Именно этим раздражали ее подобные молодые люди, все те молодые люди, кого вихрь светской жизни каждый год забрасывал в жадную до удовольствий, но чрезвычайно сплоченную среду обладателей больших состояний. Да, именно это и раздражало больше всего: нельзя было показывать всем этим молодым людям, что знаешь, чем они занимаются, а также то, что тебе ясен ход их мыслей. По большому счету, в подобном торге следовало проявлять такой же цинизм, как и они. В конце концов, это были вымогатели и сутенеры, считавшие своим долгом разыгрывать чувствительные сцены, чего отнюдь не всегда требовали их жертвы. Впрочем, бывало, что эти мелкие хищники ошибались и понапрасну тратили время, как чужое, так и свое собственное, в бесплодных попытках выжать слезу или хоть каплю золотого дождя у намеченных жертвами стареющих скупердяев.
– Вы бывали в Невере? – тотчас же спросил такой охотник. – Значит, вы знаете дорогу на Вьерзон, по которой едут в сторону Луары и которая…
Тут он осекся, и с лица его исчезло радостное, чуточку растерянное выражение, которое сияло еще минуту назад.
– Я ведь из тех мест… – пробормотал он, чтобы оправдать радостный вид, несовместимый с его профессией (ибо, в конце концов, все эти молодые люди вспоминают свою родную провинцию только чтобы порадоваться, что удалось вырваться).
– Но это же весьма похвально, – улыбаясь, проговорила Эдма, – любить свой родной край. Что касается меня, то я родилась в Нейи, в клинике, которой, увы, больше уж нет. Мне не припоминается ни лесочка, ни травинки… Да, от этого так тяжко и грустно, – продолжала она, перебивая речь взрывами смеха. – Вот именно! – настаивала она (ибо Чарли вместе с молодым человеком тоже принялись хохотать: Чарли от нервозности, а молодой человек просто от хорошего настроения). – Да, да, да, это даже мешало мне читать Пруста.

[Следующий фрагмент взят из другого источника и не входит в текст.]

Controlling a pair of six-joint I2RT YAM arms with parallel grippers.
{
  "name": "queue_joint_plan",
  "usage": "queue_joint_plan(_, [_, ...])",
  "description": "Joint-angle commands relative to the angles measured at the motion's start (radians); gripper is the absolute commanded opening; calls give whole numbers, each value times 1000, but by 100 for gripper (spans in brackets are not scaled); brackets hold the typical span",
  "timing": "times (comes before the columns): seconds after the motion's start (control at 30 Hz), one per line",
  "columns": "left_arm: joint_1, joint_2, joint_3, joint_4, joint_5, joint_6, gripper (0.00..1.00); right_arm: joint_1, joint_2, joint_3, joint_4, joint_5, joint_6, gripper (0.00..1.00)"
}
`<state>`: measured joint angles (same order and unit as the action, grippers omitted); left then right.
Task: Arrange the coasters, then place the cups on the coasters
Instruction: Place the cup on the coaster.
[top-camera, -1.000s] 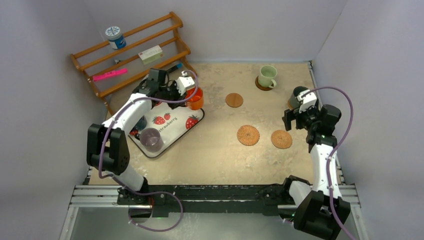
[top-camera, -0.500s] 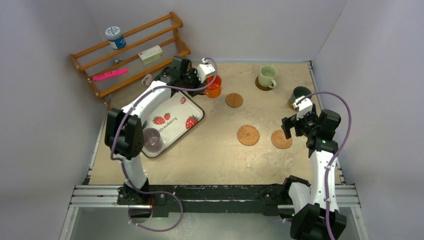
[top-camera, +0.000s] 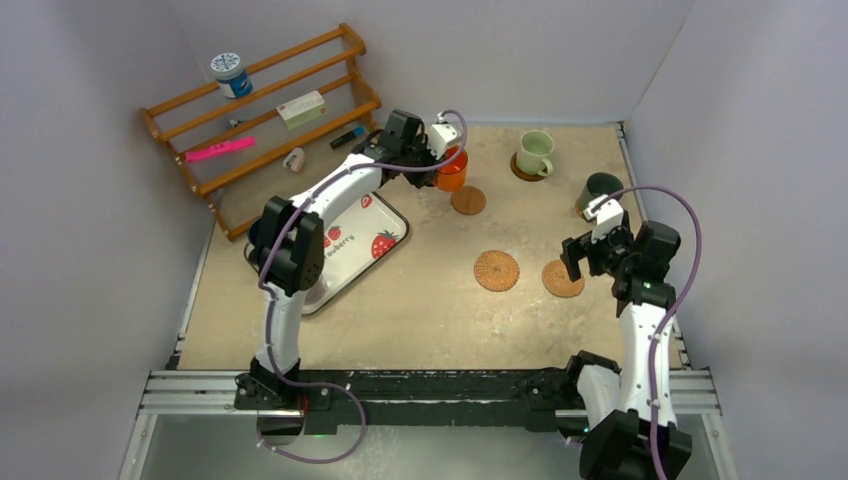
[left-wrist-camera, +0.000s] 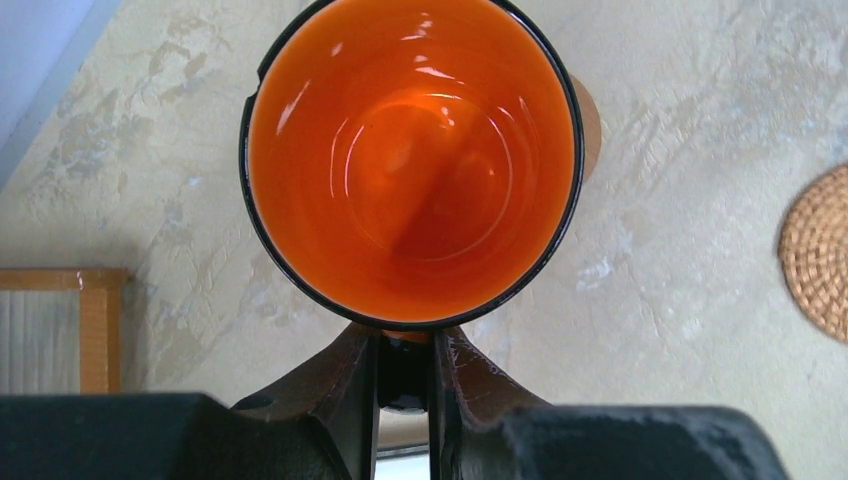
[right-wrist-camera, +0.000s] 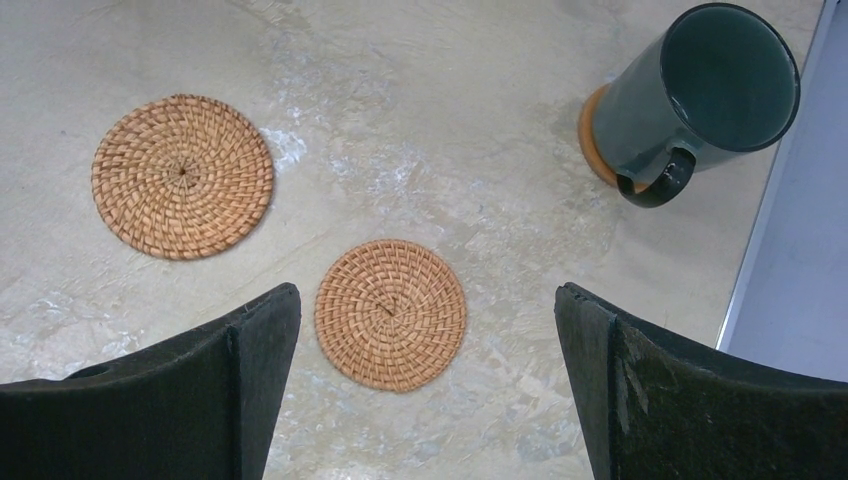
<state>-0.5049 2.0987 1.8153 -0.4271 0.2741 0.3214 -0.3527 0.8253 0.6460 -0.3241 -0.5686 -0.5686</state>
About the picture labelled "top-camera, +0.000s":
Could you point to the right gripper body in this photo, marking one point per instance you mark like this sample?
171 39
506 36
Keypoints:
607 251

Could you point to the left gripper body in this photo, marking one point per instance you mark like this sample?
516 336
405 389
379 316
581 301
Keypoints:
424 151

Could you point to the orange mug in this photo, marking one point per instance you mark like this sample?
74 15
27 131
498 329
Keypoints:
451 177

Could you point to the dark green mug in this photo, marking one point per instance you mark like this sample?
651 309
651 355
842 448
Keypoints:
597 185

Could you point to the plain round wooden coaster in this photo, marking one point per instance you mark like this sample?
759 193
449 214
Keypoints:
468 200

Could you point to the white strawberry metal tray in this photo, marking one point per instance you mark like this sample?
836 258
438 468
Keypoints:
354 244

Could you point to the dark grooved wooden coaster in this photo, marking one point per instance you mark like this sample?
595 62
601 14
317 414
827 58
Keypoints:
523 175

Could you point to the light green mug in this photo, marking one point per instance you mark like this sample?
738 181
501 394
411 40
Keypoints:
533 155

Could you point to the woven rattan round coaster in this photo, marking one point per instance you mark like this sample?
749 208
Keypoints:
496 271

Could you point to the brown wooden round coaster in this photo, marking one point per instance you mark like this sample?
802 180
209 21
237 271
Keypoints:
579 211

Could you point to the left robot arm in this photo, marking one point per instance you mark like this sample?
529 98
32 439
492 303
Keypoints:
288 241

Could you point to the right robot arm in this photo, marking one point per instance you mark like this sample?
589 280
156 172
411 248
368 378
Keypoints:
633 430

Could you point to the black blue marker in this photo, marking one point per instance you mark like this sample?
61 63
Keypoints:
347 137

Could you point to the white green small box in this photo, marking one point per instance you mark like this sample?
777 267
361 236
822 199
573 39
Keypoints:
302 110

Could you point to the small white pink object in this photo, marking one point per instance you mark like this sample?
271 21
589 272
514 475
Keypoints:
295 160

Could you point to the pink highlighter marker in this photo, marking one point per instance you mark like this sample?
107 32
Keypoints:
219 149

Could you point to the dark blue mug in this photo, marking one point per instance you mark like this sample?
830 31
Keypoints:
253 231

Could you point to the wooden tiered shelf rack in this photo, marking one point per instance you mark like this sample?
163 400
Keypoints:
365 98

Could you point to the blue white lidded jar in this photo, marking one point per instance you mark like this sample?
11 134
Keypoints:
231 76

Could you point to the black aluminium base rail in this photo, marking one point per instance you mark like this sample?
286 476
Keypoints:
538 400

И, отсмеявшись, Эдма внимательно взглянула в подобострастно-пустое лицо Чарли, который на пути профессионального совершенствования так и не поднялся до «Поисков утраченного времени», и в лицо молодому человеку, который – какой сюрприз! – вместо того, чтобы напустить на себя напыщенно-ученый вид, с сожалением признался:
– Я Пруста не читал.
«Очко в его пользу», – подумала Эдма. И отвернулась от только что сформировавшейся парочки в поисках более легкой добычи не без легкого сожаления, на мгновение сжавшего ей сердце. Ибо что бы ни заявляли ее близкие друзья и что бы ни говорила о себе сама Эдма Боте-Лебреш, были мужчины, которые ей очень нравились. Пусть даже на протяжении последних пяти лет она провозглашала во всеуслышание, будто отказалась от всего, что связано с «плотью, ее страданиями и ее наслаждениями», как из эстетических соображений, так и не желая быть смешной, однако порой ей не удавалось избавиться от сожалений, острых до тошноты, связанных с рядом воспоминаний, особо тягостных своей безликостью и безымянностью. Быть может, они изгладятся из памяти, если Эдма заставит себя огибать их, как пустую постель с подсиненным солнечными лучами бельем.